Intra-articular needle placement is routinely used to deliver therapeutic agents to reduce pain and improve function. The three agents routinely employed for IA injections are local anesthetics, corticosteroids, and viscosupplements.


Local Anesthetics


Indications and Mechanism of Action


Local anesthetics (LAs) are often utilized in combination with corticosteroids for IA and extra-articular injections. The rationale for utilizing LAs includes providing pain relief for the needle insertion itself and diagnostic purposes as well as diluting and distributing the steroid preparation within the joint.


Local anesthetics act by reversibly binding to sodium channels on neuronal cell membranes, thereby blocking nerve conduction. Local anesthetics also have transient anti-inflammatory effects and inhibit several leukocyte functions.


Local Anesthetic Agent Selection (Structure and Function)


Local anesthetics commonly employed for joint injections include the short-acting LA, lidocaine, and the long-acting LAs, bupivacaine and ropivacaine.


Adverse Effects and Complications Associated with Local Anesthetic Injection


Local anesthetics are associated with both local and systemic side effects. Local effects of LAs include myotoxicity and chondrotoxicity. Myotoxicity can occur from LA administration in or around muscle tissue, although it is usually not clinically relevant and muscle regeneration occurs. Bupivacaine is more myotoxic than lidocaine and ropivacaine. Local anesthetics produce myonecrosis through the lytic degeneration of the sarcoplasmic reticulum and mitochondria. The addition of corticosteroids to LA injection amplifies the muscle damage and prolongs the recovery phase. Myonecrosis rarely presents any clinically discernible manifestations in the course of routine use of local anesthetics for IA joint injections.

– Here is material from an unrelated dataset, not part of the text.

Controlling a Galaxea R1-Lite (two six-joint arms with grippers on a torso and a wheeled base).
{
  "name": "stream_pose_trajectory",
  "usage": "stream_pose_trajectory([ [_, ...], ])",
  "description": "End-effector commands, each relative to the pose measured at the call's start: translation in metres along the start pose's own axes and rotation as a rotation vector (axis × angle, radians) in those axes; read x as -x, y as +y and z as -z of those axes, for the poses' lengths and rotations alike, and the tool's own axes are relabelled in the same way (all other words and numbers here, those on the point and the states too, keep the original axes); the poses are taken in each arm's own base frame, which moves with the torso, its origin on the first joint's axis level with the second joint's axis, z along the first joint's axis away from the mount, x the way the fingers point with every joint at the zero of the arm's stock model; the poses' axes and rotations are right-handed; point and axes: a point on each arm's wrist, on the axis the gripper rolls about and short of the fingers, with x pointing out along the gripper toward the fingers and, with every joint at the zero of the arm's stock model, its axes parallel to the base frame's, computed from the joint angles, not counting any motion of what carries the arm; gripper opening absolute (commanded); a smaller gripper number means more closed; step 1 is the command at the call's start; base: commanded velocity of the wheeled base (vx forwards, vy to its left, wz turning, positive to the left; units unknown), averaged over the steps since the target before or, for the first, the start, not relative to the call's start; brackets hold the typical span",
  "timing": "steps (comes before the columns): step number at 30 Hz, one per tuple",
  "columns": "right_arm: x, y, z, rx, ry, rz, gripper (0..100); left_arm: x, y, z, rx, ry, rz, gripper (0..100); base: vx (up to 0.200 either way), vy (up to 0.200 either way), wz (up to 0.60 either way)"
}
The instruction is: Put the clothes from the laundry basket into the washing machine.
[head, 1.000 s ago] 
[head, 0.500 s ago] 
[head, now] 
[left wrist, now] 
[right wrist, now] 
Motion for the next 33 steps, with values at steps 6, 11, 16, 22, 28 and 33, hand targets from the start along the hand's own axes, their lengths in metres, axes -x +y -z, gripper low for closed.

Local anesthetics are also chondrotoxic. Most reported cases of chondrolysis occurred after use of continuous IA local anesthetic infusions to manage postoperative pain rather than single IA injections. In vitro studies have demonstrated that LAs cause mitochondrial dysfunction and apoptosis in human chondrocytes. Chondrotoxic effects are influenced by the LA type and concentration. Grishko and colleagues demonstrated that 2% lidocaine caused massive necrosis of cultured chondrocytes after 24 hours of exposure, whereas 1% lidocaine caused a detectable but insignificant decrease in cell viability. For longer-acting LAs, in vitro studies indicate that 0.5% ropivacaine is significantly less chondrotoxic to cultured human articular cartilage than 0.5% bupivacaine. Similar to myotoxicity, combining LA with corticosteroids amplifies chondrotoxicity. Further studies are needed to determine the clinical significance and exact mechanisms of LA toxicity to cartilage cells.


When combining LA with corticosteroids, flocculation—aggregation of the particles of steroid—may occur. Indeed, dilution with either saline or LA may influence the size of corticosteroid particles. Betamethasone sodium phosphate/betamethasone acetate (Celestone Soluspan) should not be mixed with LAs that contain the excipients methylparaben, propylparaben, or phenol because of an increased risk of flocculation. Flocculation leads to larger particles that may clog smaller bore needles, preventing injection. The effect of flocculation of the injected steroid on its therapeutic effect is unclear; theoretically, the change in the size of the microaggregates of the steroid could significantly alter the bioavailability of the steroid over time as well the distribution within the joint after injection, altering the therapeutic effect.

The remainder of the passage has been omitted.